Singkat cerita setelah ikut test, alhamdulillah saya diterima di MHS kelas 5 tingkat Ibtidaiyah. Saya tinggal di kamar di komplek B-7, namun setelah berjalan tiga bulan saya pindah di kamar A-11, kedua bilik tersebut dihuni para santri yang berasal dari desa Jagapura, asal kelahiranku. Namun kurang dari setahun saya pindah lagi ke asrama al-Kalsum, pesantren milik ibu Nyai; Hj. Sujinah, istri dari almarhum Ki Amin Sepuh, baik Ki Masduqi maupun Ki Amin Sepuh, keduanya adalah menantu dari Ki Madamin (KH. Muhammad Amin).
Di asrama al-Kalsum pun, saya bertahan sekitar setahun empat bulan, tepatnya pas menginjak tingkat Tsanawiyah, saya pindah lagi ke pesantren Assalafie hingga tamat Aliyah. Pesantren Assalafie ini diasuh oleh Mama KH. Syaerozi Abdurrahim, menantu dari KH. Abdul Hannan.

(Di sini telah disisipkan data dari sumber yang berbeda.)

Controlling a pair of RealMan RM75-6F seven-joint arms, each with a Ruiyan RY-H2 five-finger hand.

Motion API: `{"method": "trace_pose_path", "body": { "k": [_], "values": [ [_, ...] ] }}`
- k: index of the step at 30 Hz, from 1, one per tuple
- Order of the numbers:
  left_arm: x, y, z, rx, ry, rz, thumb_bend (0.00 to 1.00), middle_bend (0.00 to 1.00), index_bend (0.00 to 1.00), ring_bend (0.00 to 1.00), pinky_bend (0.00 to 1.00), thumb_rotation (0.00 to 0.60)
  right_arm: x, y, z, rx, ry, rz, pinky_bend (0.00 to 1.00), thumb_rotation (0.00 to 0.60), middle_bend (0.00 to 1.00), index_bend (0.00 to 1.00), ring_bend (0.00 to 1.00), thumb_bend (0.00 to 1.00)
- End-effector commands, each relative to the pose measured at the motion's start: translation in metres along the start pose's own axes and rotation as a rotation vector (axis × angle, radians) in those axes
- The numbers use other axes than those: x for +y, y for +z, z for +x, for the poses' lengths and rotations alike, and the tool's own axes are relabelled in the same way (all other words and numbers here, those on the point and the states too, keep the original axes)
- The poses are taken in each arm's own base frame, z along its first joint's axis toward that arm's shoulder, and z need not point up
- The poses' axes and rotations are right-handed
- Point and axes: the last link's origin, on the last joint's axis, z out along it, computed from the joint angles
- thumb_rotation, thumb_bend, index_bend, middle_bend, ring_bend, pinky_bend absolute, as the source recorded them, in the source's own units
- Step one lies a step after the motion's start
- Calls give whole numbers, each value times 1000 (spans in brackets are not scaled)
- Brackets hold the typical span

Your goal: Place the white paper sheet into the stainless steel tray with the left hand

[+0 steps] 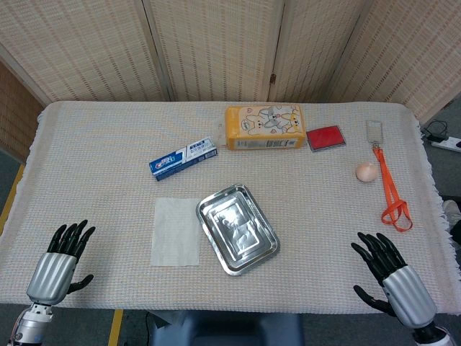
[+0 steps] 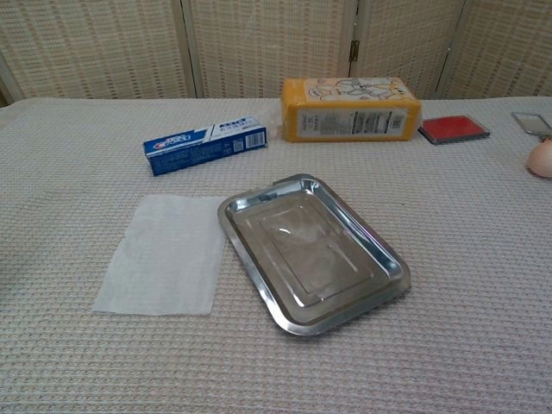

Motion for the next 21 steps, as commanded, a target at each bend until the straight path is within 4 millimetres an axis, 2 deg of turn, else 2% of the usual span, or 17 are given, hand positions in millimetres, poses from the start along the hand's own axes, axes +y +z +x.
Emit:
{"method": "trace_pose_path", "body": {
  "k": [1, 5, 8, 9, 11, 12, 13, 14, 16, 19, 21],
  "values": [
    [0, 0, -1, -4, 0, -3, 171, 23, 22, 0, 3, 600, -1, 1, -1, 0, -3, 2, 0, 600, 0, 0, 0, 319],
    [2, 0, -2, -8, -1, -19, 172, 23, 10, 0, 10, 600, -1, 1, -2, 1, -2, -1, 0, 600, 0, 0, 0, 320],
    [5, 2, 0, 2, -24, -51, 172, 38, 6, 4, 57, 600, -1, 1, 0, 8, 1, 4, 0, 600, 0, 0, 0, 319],
    [6, 5, 3, 39, -31, -74, 173, 125, 10, 58, 120, 600, -1, 1, 1, 11, 2, 3, 0, 600, 0, 0, 0, 320],
    [4, 14, 7, 98, -27, -120, 173, 450, 40, 315, 369, 600, -1, 1, 2, 15, 7, -1, 0, 600, 0, 0, 0, 319],
    [4, 18, 6, 100, -42, -142, 172, 724, 82, 557, 605, 600, -1, 1, 2, 18, 9, -1, 0, 600, 0, 0, 0, 319],
    [3, 23, 4, 96, -54, -162, 170, 889, 128, 726, 774, 600, -1, 2, 2, 21, 11, 1, 0, 600, 0, 0, 0, 319],
    [2, 29, 1, 86, -57, -193, 170, 960, 165, 815, 859, 600, -2, 3, 2, 24, 11, 6, 0, 600, 0, 0, 0, 319],
    [2, 37, -4, 72, -66, -240, 168, 1000, 247, 935, 965, 600, -3, 4, 1, 24, 5, 8, 0, 600, 0, 0, 0, 319],
    [2, 48, -15, 38, -128, -270, 173, 1000, 347, 996, 1000, 600, -3, 7, -1, 21, 5, 1, 0, 600, 0, 0, 0, 319],
    [3, 54, -23, -27, -191, -264, 173, 1000, 373, 1000, 1000, 600, -2, 8, -2, 19, 2, -4, 0, 600, 0, 0, 0, 319]
  ]
}}
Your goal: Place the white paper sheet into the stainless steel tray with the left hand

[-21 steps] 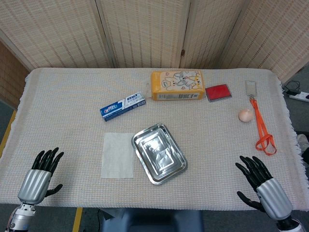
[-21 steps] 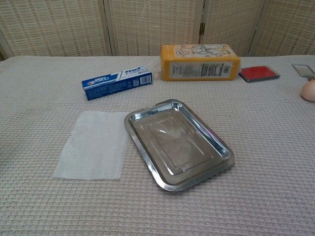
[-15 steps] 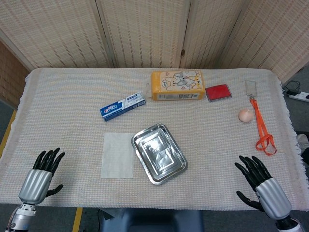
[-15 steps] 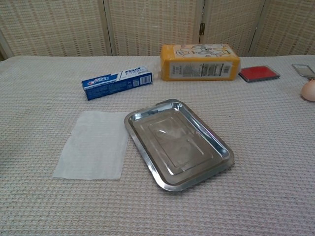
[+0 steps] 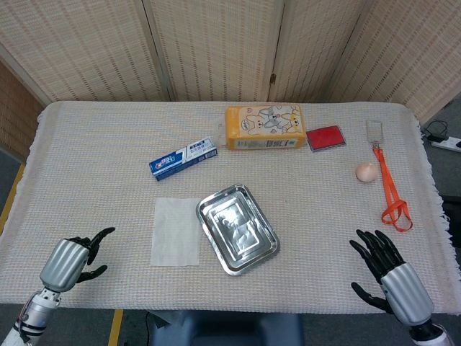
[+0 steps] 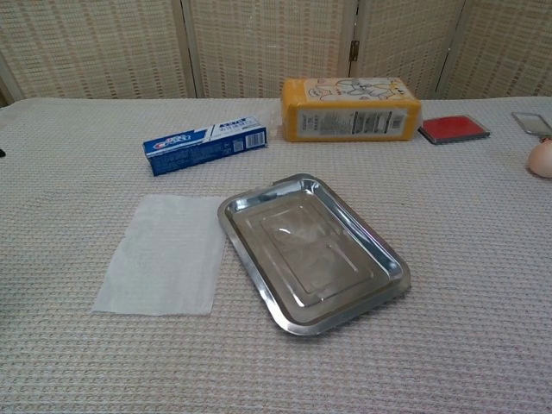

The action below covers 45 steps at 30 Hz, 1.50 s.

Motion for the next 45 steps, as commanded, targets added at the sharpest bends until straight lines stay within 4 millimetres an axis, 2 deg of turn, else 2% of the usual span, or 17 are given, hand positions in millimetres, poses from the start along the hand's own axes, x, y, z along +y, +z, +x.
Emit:
{"method": "trace_pose_path", "body": {
  "k": [1, 5, 10, 15, 20, 23, 30, 38, 45],
  "values": [
    [2, 20, -17, -86, -132, -28, 173, 1000, 376, 1000, 1000, 600, 1, 2, -1, -1, -3, -6, 0, 600, 0, 0, 0, 319],
    [4, 33, -19, -93, -103, -58, 172, 1000, 384, 1000, 1000, 600, 4, 4, 0, 3, -2, -17, 0, 600, 0, 0, 0, 320],
    [3, 43, -32, -98, -81, -65, 173, 1000, 384, 1000, 1000, 600, 5, 5, 2, 12, 1, -26, 0, 600, 0, 0, 0, 320],
    [28, 54, -51, -109, -116, -82, 173, 1000, 385, 1000, 1000, 600, 7, 7, 2, 15, -2, -34, 0, 600, 0, 0, 0, 320],
    [54, 67, -68, -162, -108, -108, 173, 1000, 377, 1000, 1000, 600, 10, 7, 20, 108, 10, -46, 0, 600, 0, 0, 0, 320],
    [69, 72, -78, -193, -94, -128, 173, 1000, 374, 1000, 1000, 600, 12, 5, 22, 115, 21, -47, 0, 600, 0, 0, 0, 319],
    [89, 80, -91, -232, -80, -160, 173, 1000, 375, 1000, 1000, 600, 15, 4, 27, 124, 29, -52, 0, 600, 0, 0, 0, 320],
    [95, 88, -98, -236, -38, -161, 174, 1000, 376, 1000, 1000, 600, 15, 2, 29, 131, 33, -48, 0, 600, 0, 0, 0, 320],
    [95, 88, -105, -245, 28, -179, 225, 1000, 369, 1000, 1000, 600, 15, 3, 30, 138, 33, -50, 0, 600, 0, 0, 0, 319]
  ]
}}
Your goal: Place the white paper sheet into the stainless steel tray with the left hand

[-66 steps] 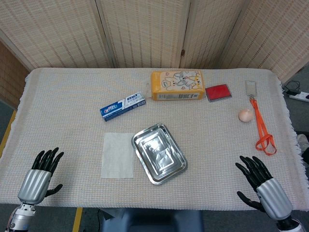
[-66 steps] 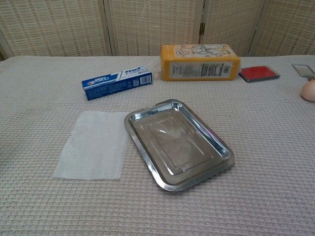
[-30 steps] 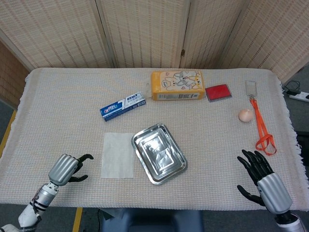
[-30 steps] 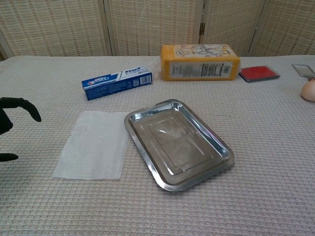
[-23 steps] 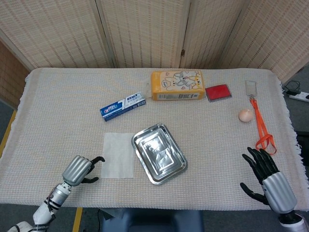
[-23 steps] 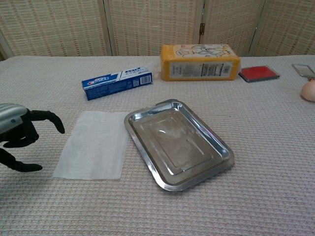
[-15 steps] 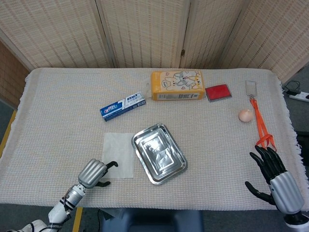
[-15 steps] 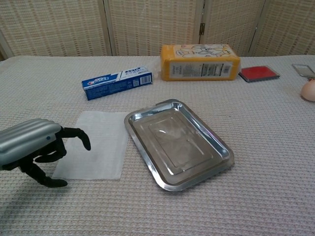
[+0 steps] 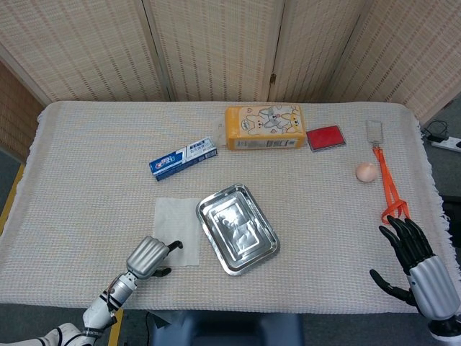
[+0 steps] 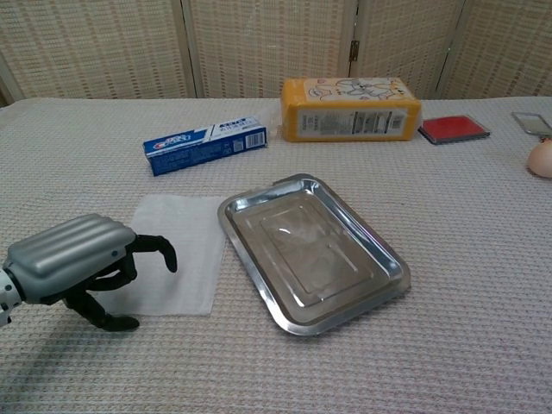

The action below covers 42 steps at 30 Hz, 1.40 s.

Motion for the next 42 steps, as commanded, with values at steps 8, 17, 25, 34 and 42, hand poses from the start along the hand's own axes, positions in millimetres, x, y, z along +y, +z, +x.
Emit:
{"method": "trace_pose_path", "body": {
  "k": [8, 17, 25, 34, 42],
  "values": [
    [-1, 3, -7, -16, 64, 3, 326, 1000, 366, 1000, 1000, 600, -1, -1, 0, -2, 2, 4, 0, 600, 0, 0, 0, 320],
    [-1, 4, -14, 17, 119, -6, 529, 1000, 430, 1000, 1000, 600, -1, -1, -1, -8, 3, 7, 0, 600, 0, 0, 0, 319],
    [0, 4, -13, 92, 125, -28, 631, 1000, 543, 1000, 1000, 600, -2, -1, -2, -17, 0, 7, 0, 600, 0, 0, 0, 320],
    [-2, 1, -13, 162, 126, -34, 684, 1000, 613, 1000, 1000, 600, -2, -1, -2, -20, 1, 9, 0, 600, 0, 0, 0, 319],
    [5, -2, 7, 270, 171, -40, 686, 1000, 613, 1000, 1000, 600, -4, -2, -3, -33, 10, 16, 0, 600, 0, 0, 0, 320]
  ]
}}
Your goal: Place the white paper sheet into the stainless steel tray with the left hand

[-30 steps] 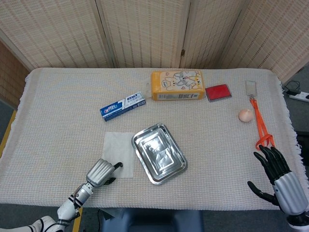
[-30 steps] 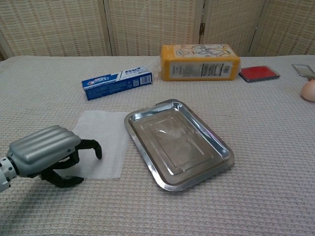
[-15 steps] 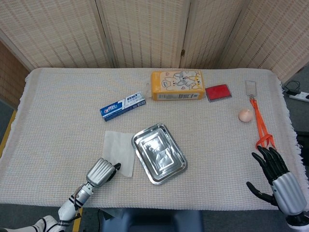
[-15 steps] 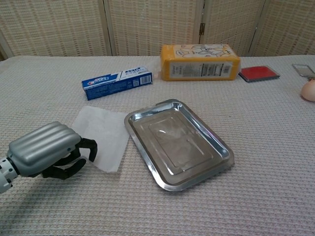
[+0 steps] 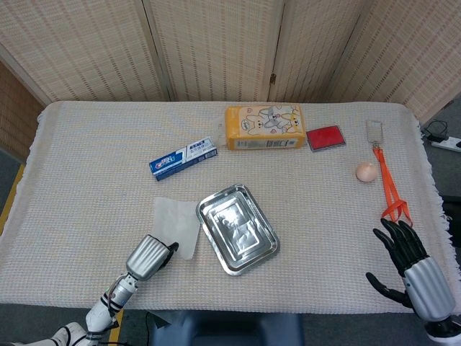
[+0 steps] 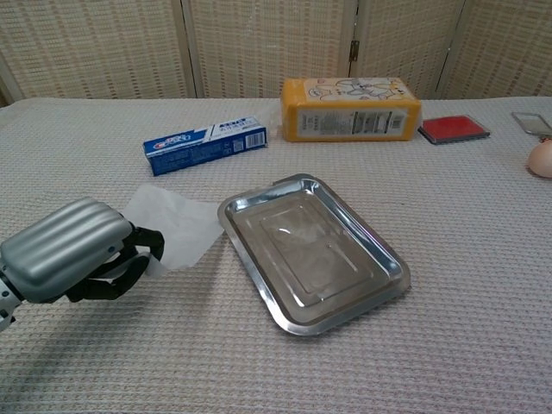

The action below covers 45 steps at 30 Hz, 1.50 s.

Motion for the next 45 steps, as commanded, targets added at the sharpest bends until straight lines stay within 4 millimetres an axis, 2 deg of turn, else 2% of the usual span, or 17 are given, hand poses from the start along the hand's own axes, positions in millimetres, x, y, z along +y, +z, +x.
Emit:
{"method": "trace_pose_path", "body": {
  "k": [1, 14, 19, 30, 35, 45],
  "values": [
    [2, 3, 13, 56, 24, 2, 686, 1000, 613, 1000, 1000, 600, -1, -1, 1, -2, 5, 4, 0, 600, 0, 0, 0, 320],
    [-2, 16, 56, 210, 71, 114, 686, 1000, 613, 1000, 1000, 600, -5, -10, 11, 17, 34, 30, 0, 600, 0, 0, 0, 320],
    [-7, 18, 67, 244, 57, 167, 686, 1000, 613, 1000, 1000, 600, -5, -11, 13, 21, 38, 34, 0, 600, 0, 0, 0, 319],
    [23, 22, 63, 251, 79, 92, 686, 1000, 613, 1000, 1000, 600, -5, -11, 16, 19, 63, 39, 0, 600, 0, 0, 0, 319],
    [50, 38, 63, 259, 75, 25, 686, 1000, 612, 1000, 1000, 600, -5, -11, 15, -5, 81, 43, 0, 600, 0, 0, 0, 320],
    [87, 75, 55, 238, 61, -67, 686, 1000, 607, 1000, 1000, 600, -2, -9, 16, -15, 99, 34, 0, 600, 0, 0, 0, 320]
  ]
}}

Saat mesantren di pondok Miftahul Muta’allimin ada beberapa kenangan menarik dengan pengasuhnya yaitu KH. Masduqi Ali, namun sebelumnya saya sedikit ingin menyampaikan sosok kiyai kharismatik tersebut, yang sebelumnya pernah saya tulis dalam artikel di NU Online pada tahun 2016 dengan judul KH Masduqi Ali Babakan, Sekretaris Pribadi Hadratussyekh Hasyim Asy’ari, disitu dijelaskan bahwa kehadiran Kyai Maduqi Ali atas usul Kyai Solihin bin KH. Madamin agar dinikahkan dengan adiknya, walaupun konon sempat ada perdebatan dari keluarga, tapi demi kemajuan dan pengembangan pesantren Babakan akhirnya KH. Masduqi Ali diterima dengan baik dan menikah dengan Ny. Hj. Munjiah binti KH. Madamin.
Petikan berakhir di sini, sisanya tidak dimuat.